> Exercise brief: Across the whole listing, filter for the string "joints" and copy every line that has it.

---*---

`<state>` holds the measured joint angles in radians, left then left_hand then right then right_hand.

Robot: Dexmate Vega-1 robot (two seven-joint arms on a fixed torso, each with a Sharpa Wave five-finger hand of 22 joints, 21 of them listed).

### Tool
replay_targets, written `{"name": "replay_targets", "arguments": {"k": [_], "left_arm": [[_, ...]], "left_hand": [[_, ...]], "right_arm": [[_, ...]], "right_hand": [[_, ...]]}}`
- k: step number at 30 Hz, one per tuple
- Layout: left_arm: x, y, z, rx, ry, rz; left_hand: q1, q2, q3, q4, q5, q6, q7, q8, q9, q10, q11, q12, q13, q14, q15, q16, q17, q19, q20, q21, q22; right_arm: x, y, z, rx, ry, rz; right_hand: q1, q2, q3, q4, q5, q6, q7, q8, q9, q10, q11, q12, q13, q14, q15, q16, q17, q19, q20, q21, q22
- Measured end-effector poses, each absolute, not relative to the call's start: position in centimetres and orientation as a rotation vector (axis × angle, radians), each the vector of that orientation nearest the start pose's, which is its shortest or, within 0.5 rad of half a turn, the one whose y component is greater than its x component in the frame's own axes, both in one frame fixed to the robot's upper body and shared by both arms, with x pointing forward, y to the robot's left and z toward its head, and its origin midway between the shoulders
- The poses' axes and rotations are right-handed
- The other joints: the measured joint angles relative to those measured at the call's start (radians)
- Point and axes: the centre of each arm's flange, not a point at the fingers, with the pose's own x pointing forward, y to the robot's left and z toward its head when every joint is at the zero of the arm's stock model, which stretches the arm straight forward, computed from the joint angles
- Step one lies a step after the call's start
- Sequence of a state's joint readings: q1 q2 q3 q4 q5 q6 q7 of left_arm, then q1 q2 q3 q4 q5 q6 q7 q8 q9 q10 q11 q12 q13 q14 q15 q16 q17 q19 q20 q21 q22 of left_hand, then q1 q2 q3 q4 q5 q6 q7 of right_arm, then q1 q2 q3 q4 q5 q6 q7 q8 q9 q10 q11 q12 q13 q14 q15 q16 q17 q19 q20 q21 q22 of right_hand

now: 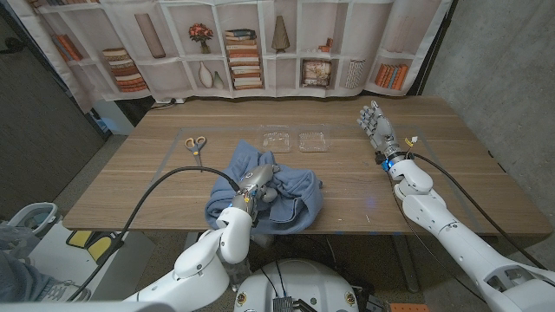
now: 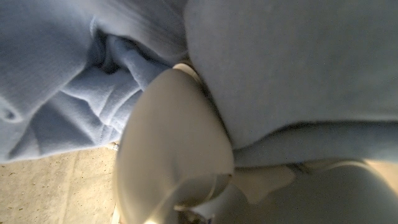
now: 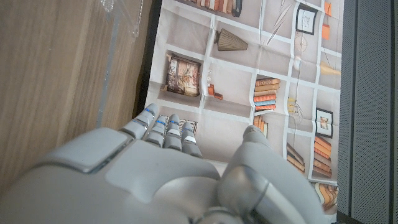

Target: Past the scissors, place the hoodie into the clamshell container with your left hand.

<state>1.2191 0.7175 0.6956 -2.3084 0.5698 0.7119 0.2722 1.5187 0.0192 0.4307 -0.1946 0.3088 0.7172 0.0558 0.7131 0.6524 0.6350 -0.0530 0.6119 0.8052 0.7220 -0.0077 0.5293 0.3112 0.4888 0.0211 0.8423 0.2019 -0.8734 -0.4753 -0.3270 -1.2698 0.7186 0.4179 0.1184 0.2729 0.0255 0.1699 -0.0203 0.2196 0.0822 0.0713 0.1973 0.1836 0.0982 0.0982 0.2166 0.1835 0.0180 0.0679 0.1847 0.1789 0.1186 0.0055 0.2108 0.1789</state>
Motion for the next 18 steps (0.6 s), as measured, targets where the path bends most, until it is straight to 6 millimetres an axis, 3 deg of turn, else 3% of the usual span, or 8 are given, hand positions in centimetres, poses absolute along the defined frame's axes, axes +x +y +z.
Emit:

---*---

> Solution to this problem:
Robot: Dexmate Vega-1 robot (two seven-joint arms on a fixed torso, each with a Sharpa Wave five-finger hand of 22 joints, 21 of them listed).
- The other joints: the measured joint angles relative to those measured at the call's start (radians)

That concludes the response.